Все свое время и мизерную стипендию он тратил на одно: таксидермию. Он разыскал снабженца отца, угрюмого старика по имени Лев Борисович, державшего лавочку в подвале на окраине Москвы, рядом с птичьим рынком. Лавка пахла кожей и табаком. Лев Борисович, бывший музейный таксидермист, спившийся после какого-то служебного прокола, с первого взгляда распознал в Антоне «своего». Он стал его неофициальным учителем, ментором и поставщиком.
– Отца твоего уважал, – хрипел Лев Борисович, вручая Антону пачку стеклянных глаз разного калибра. – Руки у него были золотые. И голова. А у тебя… у тебя взгляд. Художника. Безумного. Это ценно.
Он научил Антона премудростям, которые не описаны в книгах: как вываривать череп, чтобы он стал белее слоновой кости; как имитировать влажность носа и губ с помощью специального лака; как вправлять глаза, чтобы в них не было пустоты, а была глубина. И главное – он дал Антону ключ от заброшенного подсобного помещения в полуразрушенном павильоне №13 «Здоровье» на задворках ВДНХ. Павильон давно не работал, его должны были снести, но руки не доходили. В бывшей котельной, среди ржавых труб и разобранного оборудования, Антон обустроил свою первую настоящую мастерскую. Свой храм.

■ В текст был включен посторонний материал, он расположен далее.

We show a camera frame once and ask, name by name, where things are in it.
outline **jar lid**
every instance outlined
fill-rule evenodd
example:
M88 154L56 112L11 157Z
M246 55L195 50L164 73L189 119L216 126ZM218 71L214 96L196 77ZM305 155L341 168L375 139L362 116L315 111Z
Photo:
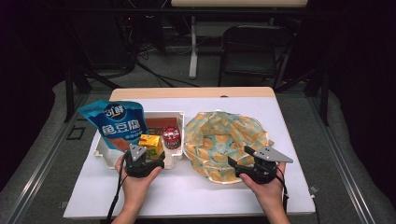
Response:
M163 139L165 141L176 141L178 139L180 139L180 130L178 129L178 127L176 125L168 125L166 127L163 128Z

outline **wrist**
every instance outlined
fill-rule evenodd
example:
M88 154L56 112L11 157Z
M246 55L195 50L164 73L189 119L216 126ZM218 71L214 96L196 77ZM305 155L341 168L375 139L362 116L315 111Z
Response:
M262 210L271 224L290 224L282 204L274 204Z
M119 213L119 215L112 222L113 224L130 224L134 223L137 219L141 207L124 205Z

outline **hand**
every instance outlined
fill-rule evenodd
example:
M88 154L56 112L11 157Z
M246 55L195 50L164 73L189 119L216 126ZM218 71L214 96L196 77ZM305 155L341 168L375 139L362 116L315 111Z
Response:
M285 162L280 162L277 167L283 174L285 174ZM274 179L268 184L256 184L248 175L241 174L239 177L244 183L254 192L257 201L259 201L262 211L267 215L270 223L290 223L282 204L282 189L283 186L278 179Z
M119 157L115 167L117 172L121 169L122 157ZM162 170L162 167L156 167L151 173L143 178L135 178L127 176L126 169L122 167L121 179L125 180L122 183L122 190L124 192L124 205L120 214L114 219L113 223L134 223L137 219L143 202L149 190L149 185L157 177Z

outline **blue snack bag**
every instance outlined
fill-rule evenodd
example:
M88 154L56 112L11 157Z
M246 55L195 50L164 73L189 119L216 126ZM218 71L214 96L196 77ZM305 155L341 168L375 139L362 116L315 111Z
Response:
M78 109L104 138L110 149L126 151L137 145L142 133L149 133L143 106L128 101L97 101Z

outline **yellow package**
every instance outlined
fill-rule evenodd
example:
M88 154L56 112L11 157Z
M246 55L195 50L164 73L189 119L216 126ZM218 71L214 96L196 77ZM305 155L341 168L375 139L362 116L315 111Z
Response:
M163 153L163 142L159 135L141 134L139 146L147 148L148 160L157 160Z

Здесь, при свете керосиновой лампы (электричество отключили), под аккомпанемент капающей воды и шорохов крыс, он творил. Сначала – на заказ. Лев Борисович сводил его с чудаковатыми коллекционерами, желавшими увековечить своего умершего кота, или с ресторанами в «русском» стиле, которым требовались кабаны и медведи для интерьера. Деньги были небольшие, но их хватало на материалы, еду и на то, чтобы откупиться от воспитателей в интернате.
Но истинным горением были его личные проекты. Он уже не просто делал чучела. Он создавал сцены. Диорамы. Маленькие драмы в ящиках под стеклом. «Сорока» – где птица, уцепившись лапкой за старую корягу, косилась на брошенную на «землю» из окрашенной глины серебряную ложку. «Кот и воробей» – застывший навсегда момент перед прыжком, напряжение мышц хищника и полная, трагическая неосознанность жертвы. Он научился работать не только с кожей и мехом, но и с тканью, миниатюрной мебелью, создавая иллюзию крошечного, законсервированного мира.
Он стал регулярно посещать Дарвиновский и Зоологический музеи, но не как посетитель, а как исследователь. Он изучал не животных, а позы. Как музейные таксидермисты расставляли экспонаты, чтобы рассказать историю? Как группа волков, застывшая в рывке, создает динамику? Как одинокий олень, замерший на фоне нарисованного леса, рождает чувство тоски? Он видел в этом высшее искусство – искусство рассказывать о жизни через ее остановленную, идеализированную форму.